David Baazov

David Baazov
Memory desk on the house were Baazov lived. Tbilisi, Georgia

David Baazov (Georgian: დავით ბააზოვი) (1883–1947) was a Georgian-Jewish public and religious figure who spearheaded Zionist movement in Georgia. His program was an amalgam of moderate orthodox religiosity, enlightenment, and Zionism.
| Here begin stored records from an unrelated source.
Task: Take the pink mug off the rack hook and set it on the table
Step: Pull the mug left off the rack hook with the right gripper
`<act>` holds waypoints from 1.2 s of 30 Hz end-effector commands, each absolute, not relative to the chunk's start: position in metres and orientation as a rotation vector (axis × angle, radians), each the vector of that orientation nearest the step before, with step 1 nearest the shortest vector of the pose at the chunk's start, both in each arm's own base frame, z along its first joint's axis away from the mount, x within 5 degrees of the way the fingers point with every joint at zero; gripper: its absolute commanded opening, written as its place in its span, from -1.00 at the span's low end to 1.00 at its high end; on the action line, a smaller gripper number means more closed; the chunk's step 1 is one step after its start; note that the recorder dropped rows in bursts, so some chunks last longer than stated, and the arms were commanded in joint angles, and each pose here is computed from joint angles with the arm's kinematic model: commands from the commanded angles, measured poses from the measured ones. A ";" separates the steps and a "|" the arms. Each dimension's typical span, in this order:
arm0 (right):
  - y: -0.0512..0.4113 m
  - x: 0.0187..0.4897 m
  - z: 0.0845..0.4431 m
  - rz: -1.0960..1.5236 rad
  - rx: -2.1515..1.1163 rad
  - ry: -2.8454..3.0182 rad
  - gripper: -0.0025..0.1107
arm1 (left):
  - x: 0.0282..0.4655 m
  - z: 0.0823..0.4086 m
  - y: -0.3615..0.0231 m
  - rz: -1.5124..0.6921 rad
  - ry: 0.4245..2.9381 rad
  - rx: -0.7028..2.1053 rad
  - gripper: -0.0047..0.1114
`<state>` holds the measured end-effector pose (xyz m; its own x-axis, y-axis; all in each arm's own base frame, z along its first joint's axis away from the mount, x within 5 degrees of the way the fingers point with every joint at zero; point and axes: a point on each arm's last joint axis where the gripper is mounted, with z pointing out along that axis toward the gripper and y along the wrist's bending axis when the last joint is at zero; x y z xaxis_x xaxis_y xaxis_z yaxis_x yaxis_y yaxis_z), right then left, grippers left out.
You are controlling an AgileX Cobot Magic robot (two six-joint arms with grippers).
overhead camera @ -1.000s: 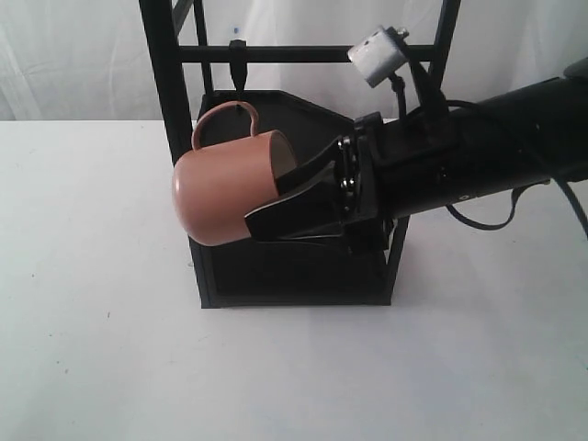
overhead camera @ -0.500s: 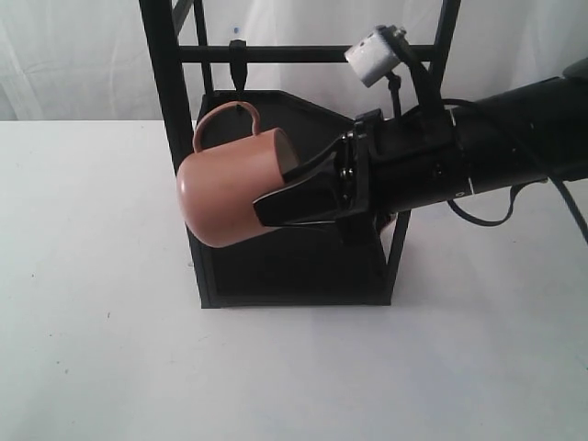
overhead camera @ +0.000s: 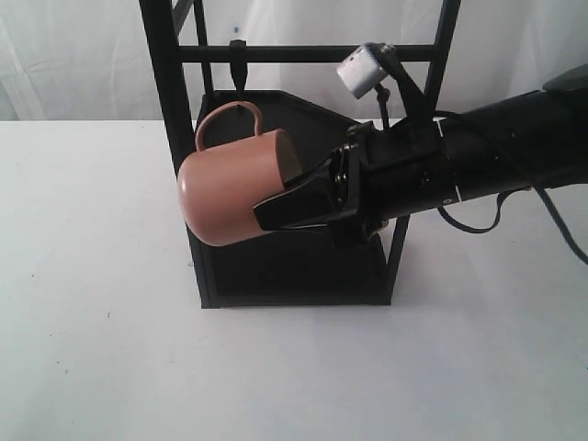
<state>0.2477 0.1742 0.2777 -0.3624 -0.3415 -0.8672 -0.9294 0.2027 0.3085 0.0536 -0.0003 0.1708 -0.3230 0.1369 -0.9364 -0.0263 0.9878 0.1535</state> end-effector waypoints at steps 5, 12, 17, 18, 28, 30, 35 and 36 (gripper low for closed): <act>0.175 0.246 0.279 1.169 -1.200 1.801 -0.96 | 0.054 0.170 -0.001 0.154 1.888 0.081 -0.92; 0.175 0.243 0.281 1.189 -1.222 1.782 -0.96 | 0.054 0.170 -0.001 0.154 1.888 0.081 -0.92; 0.175 0.240 0.285 1.190 -1.228 1.765 -0.96 | 0.054 0.170 -0.001 0.154 1.888 0.081 -0.92; 0.174 0.240 0.286 1.187 -1.229 1.760 -0.96 | 0.054 0.170 -0.001 0.154 1.888 0.081 -0.92; 0.171 0.228 0.304 1.181 -1.253 1.693 -0.96 | 0.054 0.170 -0.001 0.154 1.888 0.081 -0.92; 0.171 0.227 0.305 1.181 -1.254 1.689 -0.96 | 0.054 0.170 -0.001 0.154 1.888 0.081 -0.92; 0.171 0.224 0.307 1.226 -1.262 1.668 -0.96 | 0.054 0.170 -0.001 0.154 1.888 0.081 -0.92; 0.172 0.222 0.309 1.259 -1.265 1.653 -0.96 | 0.054 0.170 -0.001 0.154 1.888 0.081 -0.92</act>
<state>0.2272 0.1715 0.3019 -0.2754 -0.3243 -0.9050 -0.9613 0.0949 0.2586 0.0537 -0.0003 0.1708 -0.3227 0.1352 -0.9368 -0.0263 0.9881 0.1517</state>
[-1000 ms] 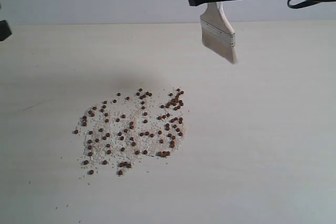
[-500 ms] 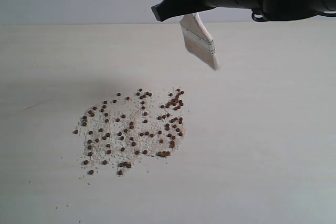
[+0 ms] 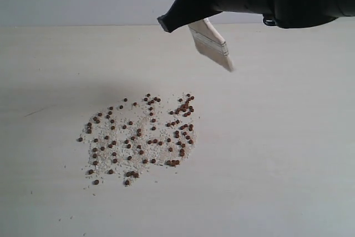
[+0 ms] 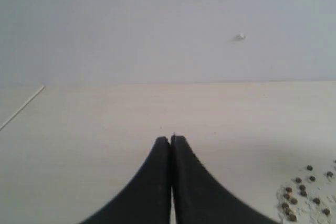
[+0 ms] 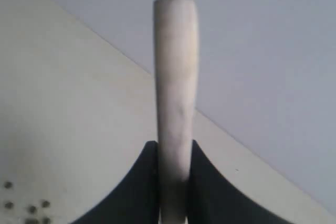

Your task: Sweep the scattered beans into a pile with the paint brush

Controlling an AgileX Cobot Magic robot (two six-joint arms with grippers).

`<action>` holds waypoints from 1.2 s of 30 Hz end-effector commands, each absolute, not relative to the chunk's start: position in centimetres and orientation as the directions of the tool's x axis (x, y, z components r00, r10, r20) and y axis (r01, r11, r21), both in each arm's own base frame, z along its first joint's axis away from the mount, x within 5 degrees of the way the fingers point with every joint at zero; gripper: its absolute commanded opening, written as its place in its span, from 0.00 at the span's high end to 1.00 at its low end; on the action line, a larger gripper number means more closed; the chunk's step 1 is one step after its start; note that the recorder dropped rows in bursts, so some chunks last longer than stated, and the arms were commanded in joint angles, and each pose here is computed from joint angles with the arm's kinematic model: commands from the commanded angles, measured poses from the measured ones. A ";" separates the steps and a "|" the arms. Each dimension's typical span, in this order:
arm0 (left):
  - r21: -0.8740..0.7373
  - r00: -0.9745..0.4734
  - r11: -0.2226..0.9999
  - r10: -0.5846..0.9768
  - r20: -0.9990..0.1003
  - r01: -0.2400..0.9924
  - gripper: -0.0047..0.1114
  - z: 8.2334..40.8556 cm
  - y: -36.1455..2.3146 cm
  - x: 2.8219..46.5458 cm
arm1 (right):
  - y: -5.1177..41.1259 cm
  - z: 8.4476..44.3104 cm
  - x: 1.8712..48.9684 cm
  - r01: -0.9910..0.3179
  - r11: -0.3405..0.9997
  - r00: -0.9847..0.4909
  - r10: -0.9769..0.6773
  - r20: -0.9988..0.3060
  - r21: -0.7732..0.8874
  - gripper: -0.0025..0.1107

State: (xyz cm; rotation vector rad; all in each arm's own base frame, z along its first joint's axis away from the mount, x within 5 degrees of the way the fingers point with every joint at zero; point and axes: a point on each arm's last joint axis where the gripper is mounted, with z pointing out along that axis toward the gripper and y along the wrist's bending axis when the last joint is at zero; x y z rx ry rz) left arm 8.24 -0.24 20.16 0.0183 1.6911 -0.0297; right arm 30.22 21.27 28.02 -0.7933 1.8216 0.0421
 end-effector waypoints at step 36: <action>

He was born in Tskhinvali, Georgia (then part of the Russian Empire) into a family of rabbis. He was educated in Jewish philosophy and history at Slutsk and Vilnius where he became exposed to Zionist ideas. In 1903, he attended the Sixth Zionist Congress in Basel. Returning to Georgia, Baazov became a rabbi in the town of Oni and quickly emerged as a leader of Zionism in Georgia. His growing influence was opposed by a group of anti-Zionist rabbis and the so-called "assimilationist" Jewish intellectuals who put forward the thesis that the Georgian Jews were ethnic Georgians and "Israelites by religion."[1] In 1918, Baazov founded the first Georgian-Jewish Zionist paper ebraelis khma ("The Voice of Jew") and helped organize the All-Jewish Congress in Tbilisi which included representatives from every Georgian and Russian Jewish community in the country, except for Kutaisi, which had become the center of the Jewish anti-Zionism. At that time, he served as a rabbi in Akhaltsikhe and exploited his friendly ties with a local Muslim clergy to save many Christians during a brief Ottoman occupation of the area in 1918. After the Sovietization of Georgia in 1921, Baazov aided by his son, the leading Georgian-Jewish writer Gerzel Baazov organized Jewish schools across the country and later founded the magazine makaveeli ("Maccabean") which was closed by the Soviet authorities during a crackdown on Georgian Jewish cultural institutions after the 1924 anti-Soviet August Uprising in Georgia. Next year, he managed to secure the free passage to several Georgian Jewish families to the Land of Israel, launching the first large wave of Aliyah from Georgia. During the purge of 1938, both of his sons were arrested by the Soviet NKVD and Gerzel was executed. Soon, David Baazov was also arrested and sentenced to death for "Zionist activities", the sentence was later commuted to exile in Siberia. In 1945, he returned to the Georgian SSR and chiefly engaged in education activities.

The main writer on David Baazov and the main collector of his works was his daughter Fanny Baazova (1912–1980). The Georgian Jews' History Museum in Tbilisi has been named after him.[2]

References

  1. ^ Yaacov Ro’i, Avi Beker (1991), Jewish Culture and Identity in the Soviet Union, p. 390. NYU Press, ISBN 0814774326.
  2. ^ David Baazov Georgian Jew History Museum. Georgian Museums. Ministry of Culture, Monuments Protection and Sport. Accessed on August 10, 2007.